EXERCISE INSTRUCTIONS: Leave the images out and repeat the data exactly as given.

COLLECTED DATA:
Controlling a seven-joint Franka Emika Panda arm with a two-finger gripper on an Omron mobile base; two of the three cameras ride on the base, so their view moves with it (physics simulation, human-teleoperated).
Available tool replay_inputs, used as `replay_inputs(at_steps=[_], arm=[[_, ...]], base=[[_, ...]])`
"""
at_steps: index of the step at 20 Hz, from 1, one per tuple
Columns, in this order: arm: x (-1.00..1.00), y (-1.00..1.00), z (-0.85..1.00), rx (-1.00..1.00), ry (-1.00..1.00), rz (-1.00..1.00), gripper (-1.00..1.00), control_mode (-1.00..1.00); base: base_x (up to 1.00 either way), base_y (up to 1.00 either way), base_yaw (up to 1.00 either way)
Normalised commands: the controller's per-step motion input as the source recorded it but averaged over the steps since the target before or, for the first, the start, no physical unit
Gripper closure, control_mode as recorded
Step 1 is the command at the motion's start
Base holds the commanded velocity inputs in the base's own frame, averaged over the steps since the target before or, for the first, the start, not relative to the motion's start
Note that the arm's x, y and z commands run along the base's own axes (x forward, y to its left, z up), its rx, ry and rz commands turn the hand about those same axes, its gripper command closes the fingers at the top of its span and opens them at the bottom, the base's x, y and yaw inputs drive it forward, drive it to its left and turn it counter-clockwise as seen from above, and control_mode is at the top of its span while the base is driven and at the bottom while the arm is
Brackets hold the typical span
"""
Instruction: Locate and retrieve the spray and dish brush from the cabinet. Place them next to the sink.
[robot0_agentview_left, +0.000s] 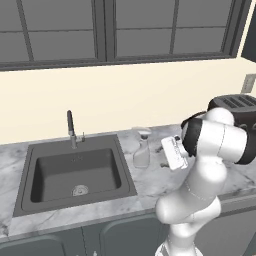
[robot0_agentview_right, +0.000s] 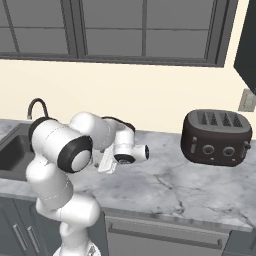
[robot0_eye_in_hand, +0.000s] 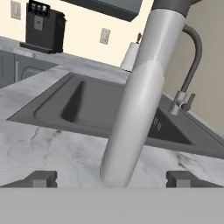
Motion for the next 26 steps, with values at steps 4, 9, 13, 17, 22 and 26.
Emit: replay_inputs(at_steps=[4,9,13,17,22,26], arm=[[-0.33,0.00,0.20,-0.07,0.05,-0.20,-1.00,-1.00],[-0.35,0.04,0.47,-0.14,0.03,-0.14,-1.00,-1.00],[-0.40,0.00,0.57,-0.24,0.05,-0.01,-1.00,-1.00],[-0.50,0.01,0.37,-0.36,0.08,0.09,-1.00,-1.00],[-0.65,0.03,0.33,-0.38,0.07,0.16,-1.00,-1.00],[-0.62,0.01,0.52,-0.38,-0.02,0.26,-1.00,-1.00]], base=[[0.00,0.00,0.00],[0.00,0.00,0.00],[0.00,0.00,0.00],[0.00,0.00,0.00],[0.00,0.00,0.00],[0.00,0.00,0.00]])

ANSWER SPACE:
Controlling a seven-joint Franka Emika Panda arm with a two-finger gripper on an Omron mobile base; two of the three cameras ride on the base, so their view moves with it (physics simulation, human-teleoperated).
Available tool replay_inputs, used as `replay_inputs(at_steps=[_], arm=[[_, ...]], base=[[_, ...]])`
"""
at_steps: index of the step at 20 Hz, from 1, one per tuple
Columns, in this order: arm: x (-1.00..1.00), y (-1.00..1.00), z (-0.85..1.00), rx (-1.00..1.00), ry (-1.00..1.00), rz (-1.00..1.00), gripper (-1.00..1.00), control_mode (-1.00..1.00); base: base_x (up to 1.00 either way), base_y (up to 1.00 either way), base_yaw (up to 1.00 either way)
Normalised commands: the controller's per-step motion input as the source recorded it but averaged over the steps since the target before or, for the first, the start, no physical unit
Gripper closure, control_mode as recorded
Step 1 is the command at the motion's start
Base holds the commanded velocity inputs in the base's own frame, averaged over the steps since the target before or, for the first, the start, not relative to the motion's start
Note that the arm's x, y and z commands run along the base's own axes (x forward, y to its left, z up), its rx, ry and rz commands turn the hand about those same axes, its gripper command closes the fingers at the top of its span and opens them at the bottom, the base's x, y and yaw inputs drive it forward, drive it to its left and turn it counter-clockwise as seen from above, and control_mode is at the top of its span while the base is driven and at the bottom while the arm is
Brackets hold the typical span
"""
Instruction: Locate and retrieve the spray and dish brush from the cabinet. Place them next to the sink.
[robot0_agentview_left, +0.000s] 
[robot0_agentview_right, +0.000s] 
[robot0_eye_in_hand, +0.000s] 
Motion for the next 26 steps, with values at steps 4, 9, 13, 17, 22 and 26.
Emit: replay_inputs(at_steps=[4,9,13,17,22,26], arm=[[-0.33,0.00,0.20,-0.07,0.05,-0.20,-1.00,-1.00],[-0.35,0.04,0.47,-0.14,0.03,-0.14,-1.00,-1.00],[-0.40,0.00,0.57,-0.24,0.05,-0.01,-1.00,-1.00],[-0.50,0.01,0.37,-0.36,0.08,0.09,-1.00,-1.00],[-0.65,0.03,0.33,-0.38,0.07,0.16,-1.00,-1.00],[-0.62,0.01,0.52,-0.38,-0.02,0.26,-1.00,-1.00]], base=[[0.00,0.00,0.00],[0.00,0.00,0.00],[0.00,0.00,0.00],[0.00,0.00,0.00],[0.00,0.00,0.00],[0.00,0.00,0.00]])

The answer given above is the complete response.